The cell-based molecular mechanism studies will provide basic research data for cell-based fish production. Some investigations on harvested native muscle tissues from fresh water and marine fish provide interesting insights into the potentials of developing a muscle cell culture system [81, 82]. The genome editing by CRISPR/Cas9 system is a promising tool that attains targeted gene editing with high efficiency, without the requirement of integrating an exogenous gene. Its potential is yet to be exploited much in aquaculture using fish cell lines. CRISPR/Cas9 system has been used to get higher skeletal muscle/ muscular growth in aquaculture species like red sea bream; Pagrus major [83] and channel catfish; Ictalurus punctatus [84]. Clean meat farm is a million-dollar industry but academic research lags to propagate clean meat production [85]. Academic research focusing on the development of muscle cell culture systems, standardization media, and bioreactor facilities for large-scale cell production would be required to accelerate in vitro fish meat production and bring it to market.

Vaccine and other products developed from fish cell culture

Global aquaculture particularly shrimp farming used to suffer a major economic loss every year due to the occurrence of viral diseases. The development of vaccines has great relevance to the aquaculture industry to mitigate viral diseases. Purified viruses are likely to be the first health product for use as vaccines obtained from piscine cell cultures [1]. Several viral vaccines have been produced with improved techniques for their delivery at affordable prices [86]. Several fish cell lines have been tested for virus replication towards vaccine development. There is a need for scaling up the efforts towards the development of effective vaccines.
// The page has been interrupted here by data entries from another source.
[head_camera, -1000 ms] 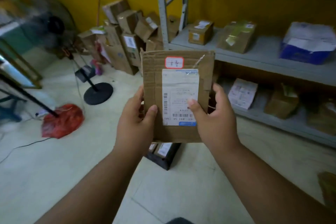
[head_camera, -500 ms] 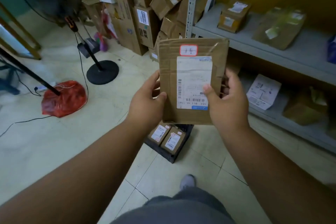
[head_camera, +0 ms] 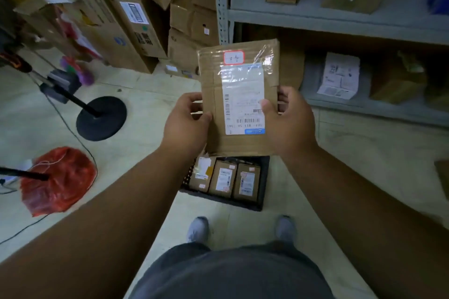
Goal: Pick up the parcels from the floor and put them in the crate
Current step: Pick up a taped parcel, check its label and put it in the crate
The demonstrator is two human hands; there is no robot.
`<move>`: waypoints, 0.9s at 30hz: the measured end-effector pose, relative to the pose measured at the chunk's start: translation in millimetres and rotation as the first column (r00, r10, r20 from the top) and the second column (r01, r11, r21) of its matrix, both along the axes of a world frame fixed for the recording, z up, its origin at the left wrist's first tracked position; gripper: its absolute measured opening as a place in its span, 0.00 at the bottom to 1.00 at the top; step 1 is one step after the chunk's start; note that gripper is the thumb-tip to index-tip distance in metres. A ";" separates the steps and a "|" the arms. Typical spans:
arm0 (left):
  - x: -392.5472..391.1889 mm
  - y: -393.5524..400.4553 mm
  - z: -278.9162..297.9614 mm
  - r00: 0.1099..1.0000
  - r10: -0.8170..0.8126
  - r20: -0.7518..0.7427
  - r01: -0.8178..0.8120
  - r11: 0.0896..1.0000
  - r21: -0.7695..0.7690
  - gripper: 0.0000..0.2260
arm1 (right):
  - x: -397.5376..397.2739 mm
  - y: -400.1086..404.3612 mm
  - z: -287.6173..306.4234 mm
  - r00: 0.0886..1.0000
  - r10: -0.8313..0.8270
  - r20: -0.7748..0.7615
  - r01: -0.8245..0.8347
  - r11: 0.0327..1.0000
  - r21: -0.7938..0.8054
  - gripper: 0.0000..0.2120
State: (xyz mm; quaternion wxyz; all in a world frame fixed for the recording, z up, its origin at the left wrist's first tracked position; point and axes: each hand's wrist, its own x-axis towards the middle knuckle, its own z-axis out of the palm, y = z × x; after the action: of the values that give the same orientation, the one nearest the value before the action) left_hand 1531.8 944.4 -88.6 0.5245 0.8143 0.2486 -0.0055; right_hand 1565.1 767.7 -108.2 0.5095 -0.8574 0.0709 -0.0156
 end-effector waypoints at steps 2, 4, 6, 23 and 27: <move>14.3 26.0 -20.0 0.994 -0.098 -0.041 0.098 0.995 -0.006 0.15 | 1.2 22.7 -20.4 0.996 -0.078 -0.031 0.077 0.996 -0.034 0.13; 27.7 45.0 -44.0 0.978 -0.196 -0.070 0.195 0.981 -0.011 0.17 | 4.1 41.9 -48.2 0.987 -0.144 -0.079 0.138 0.988 -0.072 0.13; 40.4 57.5 -71.7 0.959 -0.260 -0.115 0.259 0.966 -0.021 0.19 | 9.6 59.6 -79.8 0.975 -0.167 -0.143 0.152 0.982 -0.109 0.14; 36.8 67.4 -477.4 0.759 -0.395 -0.518 0.424 0.903 -0.068 0.15 | -18.3 102.0 -498.6 0.786 -0.186 -0.590 0.195 0.980 -0.049 0.20; 25.5 68.6 -538.1 0.655 -0.436 -0.617 0.553 0.833 -0.002 0.18 | -31.2 102.9 -577.0 0.749 -0.158 -0.644 0.195 0.981 -0.013 0.22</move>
State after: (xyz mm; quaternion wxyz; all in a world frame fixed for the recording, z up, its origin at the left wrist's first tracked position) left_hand 1557.3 1013.0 -626.7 0.3192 0.8521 0.1667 -0.3797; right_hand 1533.9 870.6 -685.2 0.4742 -0.7860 0.3217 0.2321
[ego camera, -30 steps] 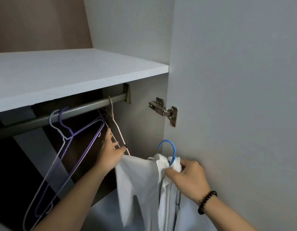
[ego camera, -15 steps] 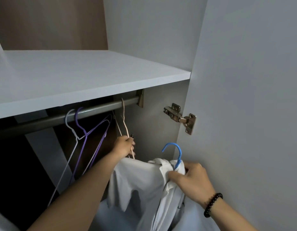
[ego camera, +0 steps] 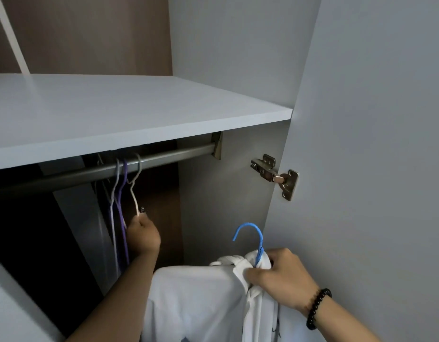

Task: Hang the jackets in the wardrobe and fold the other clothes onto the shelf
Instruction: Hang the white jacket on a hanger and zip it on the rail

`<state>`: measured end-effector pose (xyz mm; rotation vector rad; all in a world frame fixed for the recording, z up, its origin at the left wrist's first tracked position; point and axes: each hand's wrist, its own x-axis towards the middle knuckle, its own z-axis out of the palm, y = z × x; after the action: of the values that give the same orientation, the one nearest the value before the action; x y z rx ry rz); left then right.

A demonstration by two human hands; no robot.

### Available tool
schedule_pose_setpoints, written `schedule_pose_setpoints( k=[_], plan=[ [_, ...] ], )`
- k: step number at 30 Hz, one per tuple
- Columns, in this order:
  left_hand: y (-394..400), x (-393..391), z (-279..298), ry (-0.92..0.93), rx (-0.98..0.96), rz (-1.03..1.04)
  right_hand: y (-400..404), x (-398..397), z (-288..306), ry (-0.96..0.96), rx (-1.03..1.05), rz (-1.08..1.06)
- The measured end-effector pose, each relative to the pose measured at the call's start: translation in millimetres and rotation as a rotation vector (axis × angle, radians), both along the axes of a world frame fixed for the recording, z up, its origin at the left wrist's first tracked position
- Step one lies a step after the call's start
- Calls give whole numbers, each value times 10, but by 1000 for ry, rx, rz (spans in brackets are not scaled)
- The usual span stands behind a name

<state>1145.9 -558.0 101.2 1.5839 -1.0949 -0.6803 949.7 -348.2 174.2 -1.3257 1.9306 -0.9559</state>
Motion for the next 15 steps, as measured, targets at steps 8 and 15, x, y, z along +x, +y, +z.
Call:
schedule_pose_setpoints(
  k=[8,15],
  plan=[
    [163,250,33,65,-36,127,-171,71,-204,94,-4,-91],
    [405,272,48,-15,11,89,-667,254,-31,107,-93,-120]
  ],
)
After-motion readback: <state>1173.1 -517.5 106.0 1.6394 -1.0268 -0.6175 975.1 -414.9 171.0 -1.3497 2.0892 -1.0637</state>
Cell-culture-based technology can be used as a robust and reliable alternative for the production of vaccines. The development of the vaccine and its potency testing requires a large number of live fish. Fish cell culture can be used as an alternative to whole live fish for the production and testing efficacy of fish vaccines. Cell lines like Vero, Madin Darby canine kidney (MDCK), chicken embryo fibroblasts (CEFs) have been mainly used for viral vaccine production [87]. Cell lines developed from humans, monkeys, hamsters, dogs, and chickens have so far been used for the development of vaccines. The studies for the development of viral vaccines using fish cell lines are very much limited. Oh et al. reported that the formalin-inactivated RSIV vaccine was developed from the viruses propagated in Grunt Fin (GF) cells [88]. Several inactivated or attenuated fish viral vaccines have been developed for iridovirus and NNV protection [89, 90], and some of them have been commercialized [91]. However, few cell lines are available to replicate megalocytivirus, betanodavirus, herpesvirus, and aquareovirus for vaccine production, and hence more efforts are warranted to develop specific cell lines for the proliferation of these viruses. Fish cell cultures have great applications in modern vaccine technology including recombinant, DNA/RNA particle vaccines. Only a few fish cell lines have been used in viral propagation leading to vaccine development and diagnostics, and many are under trial for vaccine production. Rainbow trout pronephros cells as in vitro model could be used to screen fish DNA vaccine [92]. The anti-VP5 polyclonal antibody was able to neutralize Grass carp reovirus (GCRV) through in vitro micro neutralizing assay in a grass carp cell line CIK [93]. This would be important towards the development of a vaccine to prevent the infection of GCRV in grass carp which causes great damage to grass carp production in China.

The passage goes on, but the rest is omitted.